Allergies

After a winter of El Nino and its resulting mold, spring has arrived with irritating pollens from trees, grass, and flowers causing many to sniffle, sneeze and rub itchy eyes. We are not the only ones to suffer and though our dogs may not show the same symptoms to allergies as we do, they also suffer. In dogs, pollens can cause excessive itching leading to hair loss and infections.  We have found that simply supplementing our dog’s daily diet with a food supplement containing marine and vegetable oils rich in Omega 3 and Omega 6 fatty acids has eliminated all itching and resulting hair loss. This supplement can be obtained from your vet, pet store or pet supply catalog in either liquid or capsule form. Aside from providing nutritional benefits they also have antihistamine effects and are very safe for your pet.

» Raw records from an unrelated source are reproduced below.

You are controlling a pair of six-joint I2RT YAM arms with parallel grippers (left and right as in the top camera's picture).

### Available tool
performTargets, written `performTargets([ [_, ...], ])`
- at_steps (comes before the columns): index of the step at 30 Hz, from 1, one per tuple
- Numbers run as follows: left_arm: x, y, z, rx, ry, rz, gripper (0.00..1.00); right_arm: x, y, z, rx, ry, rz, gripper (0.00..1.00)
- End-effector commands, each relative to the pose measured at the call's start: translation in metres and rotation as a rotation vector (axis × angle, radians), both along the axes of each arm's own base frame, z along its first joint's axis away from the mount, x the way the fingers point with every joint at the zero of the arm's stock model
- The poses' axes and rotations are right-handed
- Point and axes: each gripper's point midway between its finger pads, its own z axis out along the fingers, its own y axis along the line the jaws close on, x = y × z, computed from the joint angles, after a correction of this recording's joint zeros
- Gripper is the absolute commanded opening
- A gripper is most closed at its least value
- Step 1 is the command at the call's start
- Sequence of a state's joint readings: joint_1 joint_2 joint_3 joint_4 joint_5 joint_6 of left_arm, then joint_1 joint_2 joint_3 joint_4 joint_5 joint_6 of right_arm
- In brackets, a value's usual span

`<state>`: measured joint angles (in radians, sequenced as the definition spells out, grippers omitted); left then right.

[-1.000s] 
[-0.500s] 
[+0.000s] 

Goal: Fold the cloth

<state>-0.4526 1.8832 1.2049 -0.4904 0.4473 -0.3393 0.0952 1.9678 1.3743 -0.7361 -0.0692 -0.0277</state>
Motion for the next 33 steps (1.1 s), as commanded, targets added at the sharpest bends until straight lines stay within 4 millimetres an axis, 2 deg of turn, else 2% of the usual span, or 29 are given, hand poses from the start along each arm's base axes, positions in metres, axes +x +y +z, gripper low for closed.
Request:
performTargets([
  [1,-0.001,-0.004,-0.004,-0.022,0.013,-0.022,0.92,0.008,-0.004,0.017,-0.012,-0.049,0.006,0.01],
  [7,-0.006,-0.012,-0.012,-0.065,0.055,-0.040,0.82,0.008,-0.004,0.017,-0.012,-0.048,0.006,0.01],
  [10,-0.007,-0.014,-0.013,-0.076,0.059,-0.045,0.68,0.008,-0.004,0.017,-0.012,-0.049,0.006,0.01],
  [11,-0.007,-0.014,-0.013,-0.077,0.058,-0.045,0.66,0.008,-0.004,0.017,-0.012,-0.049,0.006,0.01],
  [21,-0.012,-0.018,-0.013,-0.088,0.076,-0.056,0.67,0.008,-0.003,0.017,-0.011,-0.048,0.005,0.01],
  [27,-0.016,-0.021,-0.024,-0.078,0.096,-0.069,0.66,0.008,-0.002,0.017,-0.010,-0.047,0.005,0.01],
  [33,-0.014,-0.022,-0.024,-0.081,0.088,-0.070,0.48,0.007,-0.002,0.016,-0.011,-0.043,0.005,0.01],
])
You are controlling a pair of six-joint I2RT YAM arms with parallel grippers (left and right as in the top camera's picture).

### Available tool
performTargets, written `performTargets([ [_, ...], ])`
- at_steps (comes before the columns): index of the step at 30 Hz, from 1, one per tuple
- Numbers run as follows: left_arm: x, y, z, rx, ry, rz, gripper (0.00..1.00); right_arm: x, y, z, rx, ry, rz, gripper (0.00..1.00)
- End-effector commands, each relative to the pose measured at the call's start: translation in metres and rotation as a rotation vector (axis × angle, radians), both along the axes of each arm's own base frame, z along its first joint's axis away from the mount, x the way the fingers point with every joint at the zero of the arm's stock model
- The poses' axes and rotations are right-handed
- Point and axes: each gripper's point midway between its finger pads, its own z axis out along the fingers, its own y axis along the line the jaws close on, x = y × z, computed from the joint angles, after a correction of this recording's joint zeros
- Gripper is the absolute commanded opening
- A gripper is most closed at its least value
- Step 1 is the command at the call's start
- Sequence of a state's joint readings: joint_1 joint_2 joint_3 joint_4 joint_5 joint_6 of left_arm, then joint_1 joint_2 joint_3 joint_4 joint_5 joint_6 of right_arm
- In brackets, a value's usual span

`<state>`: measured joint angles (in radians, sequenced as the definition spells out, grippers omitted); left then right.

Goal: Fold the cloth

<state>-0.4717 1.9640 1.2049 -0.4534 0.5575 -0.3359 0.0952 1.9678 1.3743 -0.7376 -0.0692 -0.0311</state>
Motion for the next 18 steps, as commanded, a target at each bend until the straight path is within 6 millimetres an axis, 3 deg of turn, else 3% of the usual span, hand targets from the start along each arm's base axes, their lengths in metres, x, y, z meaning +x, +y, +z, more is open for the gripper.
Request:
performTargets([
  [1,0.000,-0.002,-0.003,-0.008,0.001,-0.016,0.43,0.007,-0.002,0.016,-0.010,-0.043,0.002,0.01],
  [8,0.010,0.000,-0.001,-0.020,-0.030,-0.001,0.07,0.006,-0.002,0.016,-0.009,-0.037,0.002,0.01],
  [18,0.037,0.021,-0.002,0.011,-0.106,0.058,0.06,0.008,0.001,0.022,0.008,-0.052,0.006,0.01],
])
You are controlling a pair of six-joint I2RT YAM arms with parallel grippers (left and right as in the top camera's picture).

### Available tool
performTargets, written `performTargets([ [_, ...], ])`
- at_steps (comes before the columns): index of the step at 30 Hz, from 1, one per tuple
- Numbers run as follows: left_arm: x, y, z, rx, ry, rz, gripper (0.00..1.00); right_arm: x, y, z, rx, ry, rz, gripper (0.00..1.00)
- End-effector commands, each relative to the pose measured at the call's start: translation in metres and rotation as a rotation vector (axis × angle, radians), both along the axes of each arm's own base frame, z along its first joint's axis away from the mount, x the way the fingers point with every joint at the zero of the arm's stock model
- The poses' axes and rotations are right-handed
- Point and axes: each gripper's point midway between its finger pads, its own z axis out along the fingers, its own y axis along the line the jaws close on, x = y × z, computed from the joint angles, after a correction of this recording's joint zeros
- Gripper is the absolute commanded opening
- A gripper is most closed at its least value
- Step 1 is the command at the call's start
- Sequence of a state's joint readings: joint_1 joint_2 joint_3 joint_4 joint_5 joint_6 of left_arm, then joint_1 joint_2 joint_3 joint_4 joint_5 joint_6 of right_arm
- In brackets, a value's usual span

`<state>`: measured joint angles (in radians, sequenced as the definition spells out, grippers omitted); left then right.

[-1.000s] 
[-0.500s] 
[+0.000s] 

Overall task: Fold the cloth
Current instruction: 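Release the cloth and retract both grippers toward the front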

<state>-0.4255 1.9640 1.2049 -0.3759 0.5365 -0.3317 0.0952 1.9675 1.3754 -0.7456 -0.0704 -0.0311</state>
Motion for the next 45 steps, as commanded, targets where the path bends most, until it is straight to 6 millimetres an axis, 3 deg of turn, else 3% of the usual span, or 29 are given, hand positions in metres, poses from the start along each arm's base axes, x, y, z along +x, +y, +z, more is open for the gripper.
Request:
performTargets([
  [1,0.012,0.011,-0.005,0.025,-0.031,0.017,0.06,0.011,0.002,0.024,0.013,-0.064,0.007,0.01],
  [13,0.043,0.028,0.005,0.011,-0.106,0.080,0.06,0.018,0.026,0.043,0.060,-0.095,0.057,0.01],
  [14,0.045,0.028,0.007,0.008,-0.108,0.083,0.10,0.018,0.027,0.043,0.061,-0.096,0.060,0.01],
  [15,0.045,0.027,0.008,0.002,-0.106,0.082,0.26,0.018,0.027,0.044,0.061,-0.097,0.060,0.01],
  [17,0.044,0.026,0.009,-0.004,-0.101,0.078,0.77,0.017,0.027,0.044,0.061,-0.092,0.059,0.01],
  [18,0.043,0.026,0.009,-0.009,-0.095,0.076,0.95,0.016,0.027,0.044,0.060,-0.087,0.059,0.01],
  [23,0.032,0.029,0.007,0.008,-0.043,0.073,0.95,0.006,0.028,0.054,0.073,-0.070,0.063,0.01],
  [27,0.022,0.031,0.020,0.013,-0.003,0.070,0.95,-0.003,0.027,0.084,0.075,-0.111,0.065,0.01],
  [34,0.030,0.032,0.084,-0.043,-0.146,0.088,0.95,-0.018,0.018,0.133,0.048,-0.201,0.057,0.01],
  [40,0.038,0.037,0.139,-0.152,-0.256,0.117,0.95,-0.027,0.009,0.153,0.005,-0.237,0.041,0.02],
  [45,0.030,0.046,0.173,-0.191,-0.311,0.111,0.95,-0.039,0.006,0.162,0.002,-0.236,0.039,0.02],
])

Another common allergy can be caused by the saliva of the flea. Symptoms are itching and loss of hair most usually apparent over the back and at the base of the tail. With today’s excellent topical solutions no one should have trouble ridding their dogs of flea infestation and eliminating them from their environment. We have two cats that were a source of fleas but with the application of a topical solution administered once a month we have no fleas and do not have to treat our dogs. Simultaneous spraying of the inside and outside environment should also eliminate the present fleas and aid in future flea infestation.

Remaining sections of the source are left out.